The elasmoid scales of fish represent a significant internal reservoir of calcium ions (Ca2+), but little is known about the contribution of these scales to the short-term regulation of Ca2+ homeostasis in the extracellular fluid (ECF). This gap in our knowledge is partly due to the technical challenges involved in measuring small Ca2+ fluxes around the scales of live fish in real time. Here, we describe a technique for exfoliating, mounting, and culturing intact living zebrafish Danio rerio scales, then subjecting them to examination using an extracellular, non-invasive, surface-scanning ion-selective electrode technique (SIET). In a Ca2+-sensitive configuration, the SIET can resolve Ca2+ flux values in the low-to-sub picomole/square centimeter/second range, with a spatial resolution of approximately 5 μm.
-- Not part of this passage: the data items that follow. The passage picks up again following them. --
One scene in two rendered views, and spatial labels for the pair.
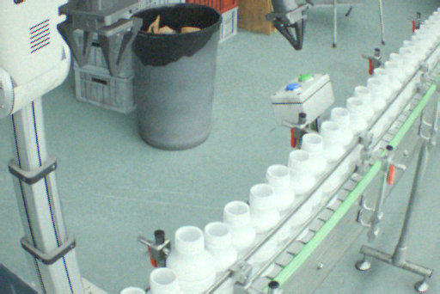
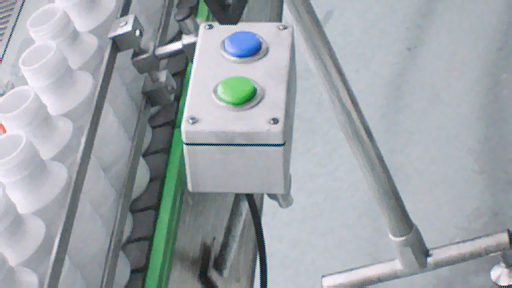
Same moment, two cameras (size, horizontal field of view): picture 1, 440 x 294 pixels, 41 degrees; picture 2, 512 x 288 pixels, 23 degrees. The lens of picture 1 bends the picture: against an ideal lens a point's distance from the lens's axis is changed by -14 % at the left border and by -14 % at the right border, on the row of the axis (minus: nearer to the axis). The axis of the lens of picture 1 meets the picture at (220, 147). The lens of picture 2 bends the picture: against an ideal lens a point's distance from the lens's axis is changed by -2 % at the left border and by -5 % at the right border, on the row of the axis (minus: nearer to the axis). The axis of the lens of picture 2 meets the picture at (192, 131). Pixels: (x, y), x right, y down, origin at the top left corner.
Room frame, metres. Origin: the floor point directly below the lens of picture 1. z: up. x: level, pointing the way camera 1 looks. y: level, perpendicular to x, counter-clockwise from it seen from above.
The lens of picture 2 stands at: (2.14, -0.36, 1.66)
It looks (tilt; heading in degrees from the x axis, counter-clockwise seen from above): 34 degrees down; 171
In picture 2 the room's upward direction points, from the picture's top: 30 degrees counter-clockwise
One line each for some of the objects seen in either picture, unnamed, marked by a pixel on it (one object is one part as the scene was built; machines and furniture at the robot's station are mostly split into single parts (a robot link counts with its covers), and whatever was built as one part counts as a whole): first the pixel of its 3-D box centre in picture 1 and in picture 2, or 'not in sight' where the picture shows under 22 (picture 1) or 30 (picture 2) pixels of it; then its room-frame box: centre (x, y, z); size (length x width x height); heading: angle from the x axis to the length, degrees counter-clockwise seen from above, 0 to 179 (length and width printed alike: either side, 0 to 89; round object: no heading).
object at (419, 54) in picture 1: (414, 64); not in sight; (1.51, -0.53, 1.08); 0.06 x 0.06 x 0.17
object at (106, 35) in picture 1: (106, 40); not in sight; (0.76, 0.15, 1.44); 0.07 x 0.07 x 0.09; 56
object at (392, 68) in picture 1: (388, 95); (35, 272); (1.32, -0.40, 1.08); 0.06 x 0.06 x 0.17
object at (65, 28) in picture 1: (88, 37); not in sight; (0.78, 0.18, 1.44); 0.07 x 0.07 x 0.09; 56
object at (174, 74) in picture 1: (174, 75); not in sight; (2.91, 0.22, 0.32); 0.45 x 0.45 x 0.64
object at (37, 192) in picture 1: (43, 225); not in sight; (1.23, 0.45, 0.74); 0.11 x 0.11 x 0.40; 56
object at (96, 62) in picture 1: (129, 34); not in sight; (3.43, 0.53, 0.33); 0.61 x 0.41 x 0.22; 152
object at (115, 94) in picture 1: (130, 68); not in sight; (3.43, 0.52, 0.11); 0.61 x 0.41 x 0.22; 152
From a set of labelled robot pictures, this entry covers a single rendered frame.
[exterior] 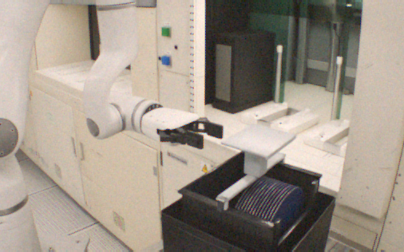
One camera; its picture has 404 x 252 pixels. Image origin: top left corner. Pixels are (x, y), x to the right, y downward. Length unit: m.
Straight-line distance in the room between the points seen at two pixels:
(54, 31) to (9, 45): 1.90
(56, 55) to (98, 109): 1.81
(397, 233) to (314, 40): 1.24
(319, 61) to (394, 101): 1.18
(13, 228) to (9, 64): 0.33
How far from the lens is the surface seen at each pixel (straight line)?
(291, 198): 0.77
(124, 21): 0.86
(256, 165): 0.74
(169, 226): 0.78
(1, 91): 0.71
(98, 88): 0.86
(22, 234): 0.86
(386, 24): 0.82
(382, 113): 0.85
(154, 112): 0.87
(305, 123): 1.38
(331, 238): 1.04
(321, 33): 1.97
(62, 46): 2.66
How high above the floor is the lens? 1.37
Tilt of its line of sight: 22 degrees down
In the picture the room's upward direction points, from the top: straight up
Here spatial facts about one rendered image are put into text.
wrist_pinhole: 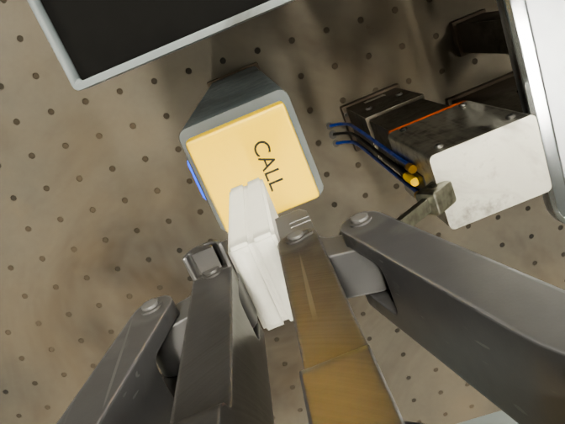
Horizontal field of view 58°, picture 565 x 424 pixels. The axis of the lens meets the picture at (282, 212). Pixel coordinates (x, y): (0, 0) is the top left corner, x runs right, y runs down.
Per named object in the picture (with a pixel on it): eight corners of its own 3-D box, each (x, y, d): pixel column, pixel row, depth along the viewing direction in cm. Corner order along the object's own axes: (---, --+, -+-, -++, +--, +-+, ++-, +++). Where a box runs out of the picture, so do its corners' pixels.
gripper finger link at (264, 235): (250, 241, 15) (273, 231, 15) (245, 182, 21) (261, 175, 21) (287, 325, 16) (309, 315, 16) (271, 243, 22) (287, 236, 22)
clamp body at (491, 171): (409, 128, 77) (553, 193, 42) (336, 157, 77) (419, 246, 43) (395, 81, 74) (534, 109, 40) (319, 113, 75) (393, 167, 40)
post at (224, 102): (277, 112, 74) (332, 194, 32) (229, 132, 74) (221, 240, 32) (256, 61, 71) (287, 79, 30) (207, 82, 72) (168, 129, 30)
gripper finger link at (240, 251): (287, 325, 16) (265, 333, 16) (271, 243, 22) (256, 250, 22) (250, 241, 15) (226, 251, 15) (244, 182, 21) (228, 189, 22)
We quantified the Ca2+ fluxes into and out of scales under different extracellular calcemic challenges set to mimic a variety of Ca2+ concentrations in the ECF and showed that the results were similar to those previously reported from isolated mouse metatarsal bone. Our new data extend our current understanding of the role played by fish scales in the short-term homeostatic regulation of Ca2+ concentration in the ECF. They also support the suggestion that scales might provide an inexpensive and complementary model for studying the fundamentals of bone-mediated homeostatic Ca2+ regulation and the diseases that result from its dysregulation.

Keywords

Extracellular fluid Ca2+ homeostasis Scanning ion-selective electrode technique Zebrafish scales 

Notes

Acknowledgements

This project was supported by the Hong Kong Research Grants Council General Research Fund awards: 16101714 and 16100115. We also acknowledge funding from the Hong Kong Innovation and Technology Commission (ITCPD/17-9). This work was made possible by equipment and support generously provided by Mr. Chris Shipley of Applicable Electronics, LLC., New Haven, CT, USA, and software kindly donated by Mr. Eric Karplus of Science Wares Inc., Falmouth, MA, USA. Initial experiments were carried out by JTH at the MBL (Woods Hole) during the Croucher Foundation-funded JUSTL Program.

Author contributions

JTH was involved in developing the methodology, conducting the research, and preparing the manuscript. SEW helped to supervise the project and was involved with conducting the research, verifying the results, and preparing the manuscript. CP was involved in conducting some of the research and preparing the manuscript. AML was involved in conducting some of the research. AMS helped design the methodology, provided the instrumentation, and helped with student training. AR helped to formulate the research goals and was involved in preparing the manuscript. JGK helped to formulate the research goals and provided advice regarding the methodology and data analysis. ALM formulated the overarching research goals, supervised the project, provided the resources for conducting the project, and prepared the manuscript. All the authors helped review the manuscript.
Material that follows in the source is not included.